Das weltweite Fußball-Spektakel dürfte für Fans das teuerste der Geschichte werden - und der Stadionbesuch für Normalverdiener unerreichbar. Selbst auf dem Zweitmarkt haben Preise der deutschen Vorrundenspiele Finalcharakter.
Der Weltverband FIFA steht wieder einmal in der Kritik.
Wie teuer sind die Tickets?
Schon seit dem Verkaufsstart gibt es dicke Luft: Die dynamische Preisgestaltung, bei der die Kosten je nach Nachfrage steigen oder fallen, steht dabei im Mittelpunkt des Ärgers.

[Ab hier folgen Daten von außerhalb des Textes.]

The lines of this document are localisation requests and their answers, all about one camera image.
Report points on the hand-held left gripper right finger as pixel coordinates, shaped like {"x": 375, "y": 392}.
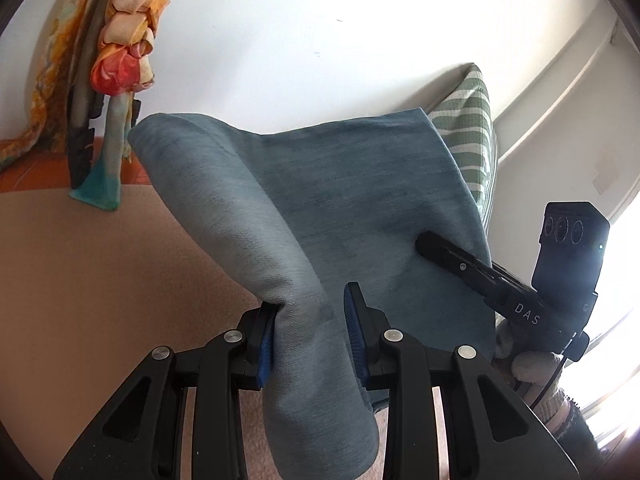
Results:
{"x": 356, "y": 330}

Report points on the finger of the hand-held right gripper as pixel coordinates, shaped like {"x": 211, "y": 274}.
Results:
{"x": 450, "y": 255}

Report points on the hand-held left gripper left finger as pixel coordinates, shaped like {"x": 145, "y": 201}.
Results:
{"x": 265, "y": 355}

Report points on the black notched hanger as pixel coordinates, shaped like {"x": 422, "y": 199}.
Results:
{"x": 80, "y": 160}

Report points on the orange yellow patterned scarf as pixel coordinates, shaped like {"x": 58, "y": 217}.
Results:
{"x": 55, "y": 70}

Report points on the blue denim pants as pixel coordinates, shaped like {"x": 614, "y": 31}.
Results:
{"x": 350, "y": 200}

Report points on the person's right forearm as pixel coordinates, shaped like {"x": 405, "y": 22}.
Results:
{"x": 575, "y": 440}

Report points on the orange patterned bed sheet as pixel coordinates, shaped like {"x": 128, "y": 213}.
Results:
{"x": 30, "y": 175}

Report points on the green striped white pillow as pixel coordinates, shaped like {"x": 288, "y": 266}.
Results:
{"x": 470, "y": 125}

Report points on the peach blanket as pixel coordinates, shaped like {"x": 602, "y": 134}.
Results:
{"x": 100, "y": 260}

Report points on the braided peach teal scarf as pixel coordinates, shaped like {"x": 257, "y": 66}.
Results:
{"x": 125, "y": 65}

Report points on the person's right hand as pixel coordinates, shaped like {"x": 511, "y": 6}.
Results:
{"x": 532, "y": 366}

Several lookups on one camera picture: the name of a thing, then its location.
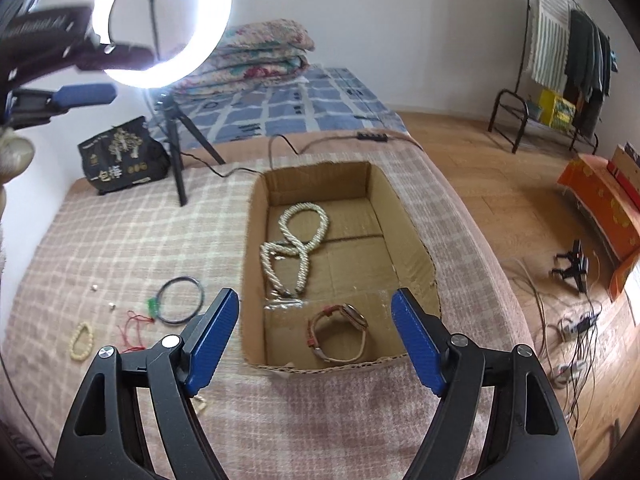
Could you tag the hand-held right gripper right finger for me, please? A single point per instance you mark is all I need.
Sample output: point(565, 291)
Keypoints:
point(417, 340)

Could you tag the black tripod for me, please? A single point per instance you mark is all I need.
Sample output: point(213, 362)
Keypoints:
point(177, 160)

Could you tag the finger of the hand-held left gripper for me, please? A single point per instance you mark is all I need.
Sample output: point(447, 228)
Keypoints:
point(120, 56)
point(85, 94)

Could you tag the cardboard box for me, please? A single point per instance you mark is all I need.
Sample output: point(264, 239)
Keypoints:
point(395, 220)

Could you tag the dark thin bangle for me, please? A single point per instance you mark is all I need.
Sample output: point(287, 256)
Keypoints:
point(165, 317)

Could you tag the small grey pot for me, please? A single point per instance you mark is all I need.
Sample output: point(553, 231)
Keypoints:
point(533, 110)

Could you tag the brown cardboard carton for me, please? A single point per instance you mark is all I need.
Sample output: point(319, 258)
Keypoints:
point(625, 162)

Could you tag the folded floral quilt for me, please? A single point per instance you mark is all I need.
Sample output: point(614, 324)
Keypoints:
point(255, 55)

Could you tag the black printed snack bag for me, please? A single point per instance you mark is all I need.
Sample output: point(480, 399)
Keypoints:
point(125, 160)

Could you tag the striped hanging cloth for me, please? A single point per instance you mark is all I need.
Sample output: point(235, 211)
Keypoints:
point(547, 35)

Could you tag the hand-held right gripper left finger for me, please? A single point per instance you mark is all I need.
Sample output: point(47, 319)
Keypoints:
point(212, 340)

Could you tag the yellow box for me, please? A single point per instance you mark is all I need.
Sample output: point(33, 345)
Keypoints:
point(555, 107)

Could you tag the person's left hand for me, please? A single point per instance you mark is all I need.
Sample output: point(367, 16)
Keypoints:
point(14, 152)

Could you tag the pink plaid blanket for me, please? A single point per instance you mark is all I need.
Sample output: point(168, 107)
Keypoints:
point(125, 240)

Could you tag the dark hanging clothes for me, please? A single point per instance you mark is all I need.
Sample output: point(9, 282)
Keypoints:
point(585, 60)

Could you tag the blue checked bed sheet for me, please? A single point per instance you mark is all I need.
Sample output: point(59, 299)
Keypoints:
point(310, 100)

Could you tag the orange patterned cloth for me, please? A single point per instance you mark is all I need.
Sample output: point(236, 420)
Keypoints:
point(600, 200)

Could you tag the white power strip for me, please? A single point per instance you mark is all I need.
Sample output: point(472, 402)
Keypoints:
point(570, 367)
point(580, 324)

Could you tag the black metal clothes rack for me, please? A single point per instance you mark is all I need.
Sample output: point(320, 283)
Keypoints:
point(502, 105)

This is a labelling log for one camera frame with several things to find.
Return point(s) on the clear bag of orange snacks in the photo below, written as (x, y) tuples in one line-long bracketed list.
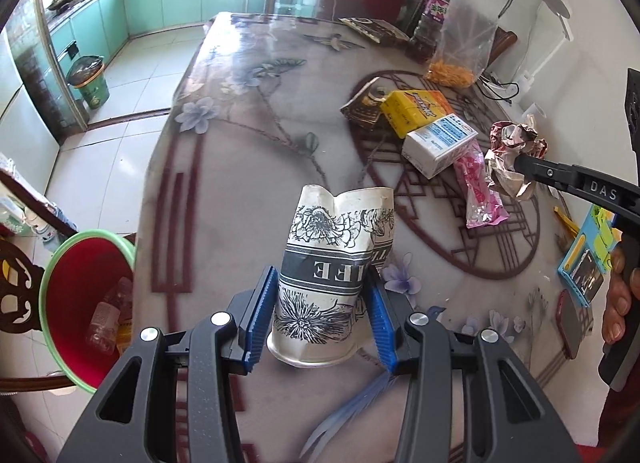
[(450, 74)]

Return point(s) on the blue plastic toy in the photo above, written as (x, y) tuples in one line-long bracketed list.
[(582, 263)]

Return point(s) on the small white bottle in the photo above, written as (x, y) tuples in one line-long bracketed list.
[(40, 230)]

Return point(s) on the yellow flat stick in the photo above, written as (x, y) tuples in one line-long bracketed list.
[(567, 223)]

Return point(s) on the dark bottle with pink label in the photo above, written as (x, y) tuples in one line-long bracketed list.
[(425, 28)]

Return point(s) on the white fridge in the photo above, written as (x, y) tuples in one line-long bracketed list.
[(25, 128)]

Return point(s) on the green trash can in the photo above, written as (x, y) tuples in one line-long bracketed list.
[(92, 88)]

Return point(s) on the person's right hand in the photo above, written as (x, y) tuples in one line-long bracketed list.
[(617, 303)]

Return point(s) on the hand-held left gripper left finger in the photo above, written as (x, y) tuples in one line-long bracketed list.
[(260, 315)]

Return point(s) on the paper wrapper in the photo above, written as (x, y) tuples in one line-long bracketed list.
[(510, 143)]

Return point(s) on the red basin with green rim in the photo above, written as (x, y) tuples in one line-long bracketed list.
[(75, 293)]

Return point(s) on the brown packet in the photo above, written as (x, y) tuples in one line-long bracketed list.
[(362, 110)]

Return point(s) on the red phone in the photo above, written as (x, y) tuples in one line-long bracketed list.
[(572, 328)]

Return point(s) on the yellow printed wrapper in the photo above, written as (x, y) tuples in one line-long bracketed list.
[(125, 335)]

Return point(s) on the wooden chair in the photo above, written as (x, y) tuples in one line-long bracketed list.
[(17, 303)]

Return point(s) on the clear plastic bottle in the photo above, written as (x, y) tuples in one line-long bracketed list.
[(105, 315)]

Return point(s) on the pink plastic wrapper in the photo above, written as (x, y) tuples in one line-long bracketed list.
[(480, 193)]

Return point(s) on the dark book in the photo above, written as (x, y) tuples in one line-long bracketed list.
[(372, 28)]

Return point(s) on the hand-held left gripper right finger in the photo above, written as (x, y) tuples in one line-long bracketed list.
[(382, 328)]

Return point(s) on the floral paper cup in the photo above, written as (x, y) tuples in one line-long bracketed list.
[(325, 283)]

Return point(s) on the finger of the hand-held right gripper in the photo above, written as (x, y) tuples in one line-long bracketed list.
[(565, 177)]

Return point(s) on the yellow orange box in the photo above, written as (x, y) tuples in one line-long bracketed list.
[(415, 110)]

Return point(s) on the white blue milk carton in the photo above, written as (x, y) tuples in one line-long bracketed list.
[(435, 145)]

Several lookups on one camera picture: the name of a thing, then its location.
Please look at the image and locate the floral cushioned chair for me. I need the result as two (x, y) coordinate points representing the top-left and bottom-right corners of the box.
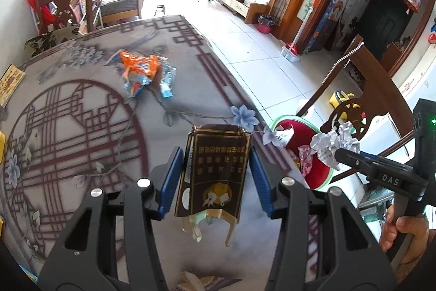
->
(24, 25), (83, 59)

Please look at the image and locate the orange snack wrapper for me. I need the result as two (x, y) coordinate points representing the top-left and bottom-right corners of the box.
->
(119, 50), (161, 98)

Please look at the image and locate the white paper scrap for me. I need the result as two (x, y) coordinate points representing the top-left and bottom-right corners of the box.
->
(273, 127), (298, 147)

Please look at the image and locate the carved dark wooden chair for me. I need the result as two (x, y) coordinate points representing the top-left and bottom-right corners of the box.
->
(296, 35), (423, 183)

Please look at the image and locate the person's right hand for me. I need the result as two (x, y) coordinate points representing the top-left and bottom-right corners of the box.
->
(379, 204), (430, 266)

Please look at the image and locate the red bin with green rim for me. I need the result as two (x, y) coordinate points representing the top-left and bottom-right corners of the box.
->
(269, 115), (337, 191)

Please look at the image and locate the white mop with dustpan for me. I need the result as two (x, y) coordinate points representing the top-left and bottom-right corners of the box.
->
(280, 0), (314, 62)

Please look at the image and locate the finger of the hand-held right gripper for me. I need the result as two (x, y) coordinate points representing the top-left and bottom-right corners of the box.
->
(335, 147), (375, 176)
(359, 151), (415, 172)

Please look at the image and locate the white paper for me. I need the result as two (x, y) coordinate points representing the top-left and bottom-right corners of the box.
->
(310, 122), (361, 171)

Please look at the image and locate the dark door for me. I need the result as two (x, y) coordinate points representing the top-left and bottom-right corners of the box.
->
(366, 0), (408, 60)

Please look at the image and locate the green glass tank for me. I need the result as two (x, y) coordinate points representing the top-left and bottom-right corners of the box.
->
(358, 185), (393, 227)

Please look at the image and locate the red basin with dark bag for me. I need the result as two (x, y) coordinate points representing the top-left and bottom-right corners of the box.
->
(257, 14), (275, 34)

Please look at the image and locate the dark cigarette box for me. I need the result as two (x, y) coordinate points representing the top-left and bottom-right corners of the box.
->
(174, 124), (253, 248)

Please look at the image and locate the white coiled cord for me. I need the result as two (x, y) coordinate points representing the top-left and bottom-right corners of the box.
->
(323, 43), (366, 84)

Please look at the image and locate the wooden chair with red bag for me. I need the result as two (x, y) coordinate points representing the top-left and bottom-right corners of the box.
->
(27, 0), (96, 37)

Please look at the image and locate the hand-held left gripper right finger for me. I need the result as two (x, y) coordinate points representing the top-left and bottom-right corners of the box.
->
(249, 149), (397, 291)

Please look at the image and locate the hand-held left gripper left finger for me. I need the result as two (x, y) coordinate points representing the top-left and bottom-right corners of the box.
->
(37, 146), (184, 291)

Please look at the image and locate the blue clear plastic wrapper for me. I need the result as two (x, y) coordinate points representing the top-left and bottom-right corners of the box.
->
(158, 59), (178, 98)

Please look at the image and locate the yellow toy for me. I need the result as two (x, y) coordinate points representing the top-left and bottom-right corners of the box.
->
(329, 91), (362, 108)

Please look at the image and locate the wall poster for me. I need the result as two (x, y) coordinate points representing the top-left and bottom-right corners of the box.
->
(296, 0), (318, 21)

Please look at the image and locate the pink plastic wrapper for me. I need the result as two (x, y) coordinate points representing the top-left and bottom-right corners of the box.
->
(297, 144), (320, 176)

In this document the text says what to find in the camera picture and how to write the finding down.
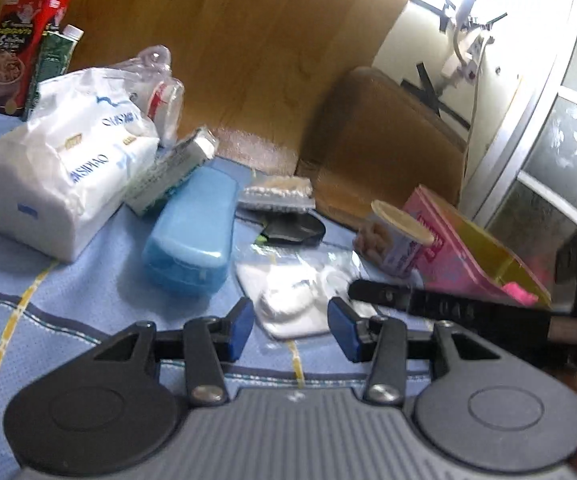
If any cotton swab box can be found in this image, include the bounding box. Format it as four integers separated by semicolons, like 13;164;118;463
237;176;317;212

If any blue plastic case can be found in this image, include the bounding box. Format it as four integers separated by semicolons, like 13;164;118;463
141;166;240;297

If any white face mask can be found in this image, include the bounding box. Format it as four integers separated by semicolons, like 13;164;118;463
234;249;371;342

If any red snack carton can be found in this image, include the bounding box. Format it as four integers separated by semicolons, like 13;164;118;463
0;0;75;117

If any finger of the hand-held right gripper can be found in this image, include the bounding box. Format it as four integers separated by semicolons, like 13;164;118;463
347;280;577;357

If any pink tin box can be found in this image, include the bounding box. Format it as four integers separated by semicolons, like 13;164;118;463
402;185;553;313

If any clear bag with cup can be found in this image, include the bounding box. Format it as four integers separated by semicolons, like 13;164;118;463
113;45;187;149

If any small green white box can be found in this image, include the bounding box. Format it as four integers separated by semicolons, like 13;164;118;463
123;127;219;217

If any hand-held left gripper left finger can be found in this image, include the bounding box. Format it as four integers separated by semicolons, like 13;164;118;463
88;297;255;408

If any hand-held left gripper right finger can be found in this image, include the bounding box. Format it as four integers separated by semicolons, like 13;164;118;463
327;296;506;407

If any white tissue pack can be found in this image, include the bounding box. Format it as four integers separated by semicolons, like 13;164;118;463
0;67;160;264

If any green drink carton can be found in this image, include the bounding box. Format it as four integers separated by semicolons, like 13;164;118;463
22;24;85;122

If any frosted glass sliding door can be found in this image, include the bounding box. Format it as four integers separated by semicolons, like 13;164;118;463
461;0;577;281

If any can with purple label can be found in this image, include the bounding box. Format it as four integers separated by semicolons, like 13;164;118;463
353;199;437;279

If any white power strip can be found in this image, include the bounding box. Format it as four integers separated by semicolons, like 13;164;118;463
438;30;495;92

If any black tape cross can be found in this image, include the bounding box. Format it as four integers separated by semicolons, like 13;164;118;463
401;0;509;131

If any black flat object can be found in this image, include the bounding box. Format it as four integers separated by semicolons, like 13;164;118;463
255;209;327;249

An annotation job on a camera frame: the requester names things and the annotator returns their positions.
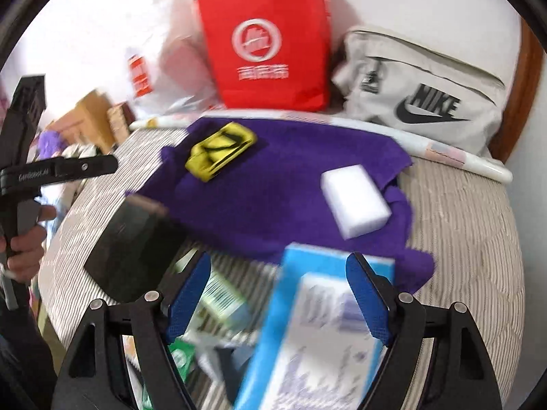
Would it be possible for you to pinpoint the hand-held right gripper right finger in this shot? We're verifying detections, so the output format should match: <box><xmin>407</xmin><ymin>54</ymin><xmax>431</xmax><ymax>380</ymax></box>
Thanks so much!
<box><xmin>345</xmin><ymin>252</ymin><xmax>503</xmax><ymax>410</ymax></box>

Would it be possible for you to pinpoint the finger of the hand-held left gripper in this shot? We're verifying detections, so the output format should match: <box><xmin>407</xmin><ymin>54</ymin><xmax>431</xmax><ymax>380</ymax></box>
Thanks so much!
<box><xmin>55</xmin><ymin>155</ymin><xmax>119</xmax><ymax>179</ymax></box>

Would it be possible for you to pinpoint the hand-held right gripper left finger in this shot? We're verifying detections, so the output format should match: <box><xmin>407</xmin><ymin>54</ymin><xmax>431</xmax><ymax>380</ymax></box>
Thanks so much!
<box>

Die FIFA hat Medienberichten zufolge vor kurzem noch einmal höhere Preise veranschlagt. Allein für das erste Spiel der US-Amerikaner gegen Paraguay verlangt der Weltverband bis zu 4.105 US-Dollar (knapp 3.480 Euro) für einen Sitzplatz der ersten Kategorie. Die FIFA erhöhte außerdem den Höchstpreis für Tickets zum WM-Finale auf 10.990 US-Dollar (9.315 Euro).
Was ist zuletzt passiert?
Einige Ticketkäufer werfen der FIFA vor, sie mit Stadionplänen in die Irre geführt zu haben. Sie bemängeln, dass der letztendliche Standort der Plätze falsch dargestellt worden sei.
Die FIFA bot mehrere Verkaufsphasen an. Seit dem 1. April gibt es den Last-Minute-Abschnitt, in dem nun auch bestimmte Plätze und nicht Kategorien ausgewählt werden können.
Was macht die FIFA?
Die FIFA weist Vorwürfe zurück. „Die Einführung neuer Produkte für die erste Reihe spiegelt die aktuelle Verkaufsphase wider, in der einzelne Plätze angeboten werden können, und ändert nichts an dem kategorienbasierten Modell, nach dem frühere Tickets verkauft wurden“, teilte die FIFA mit. Allen Fans seien Plätze innerhalb der gekauften Kategorie oder besser zugewiesen worden.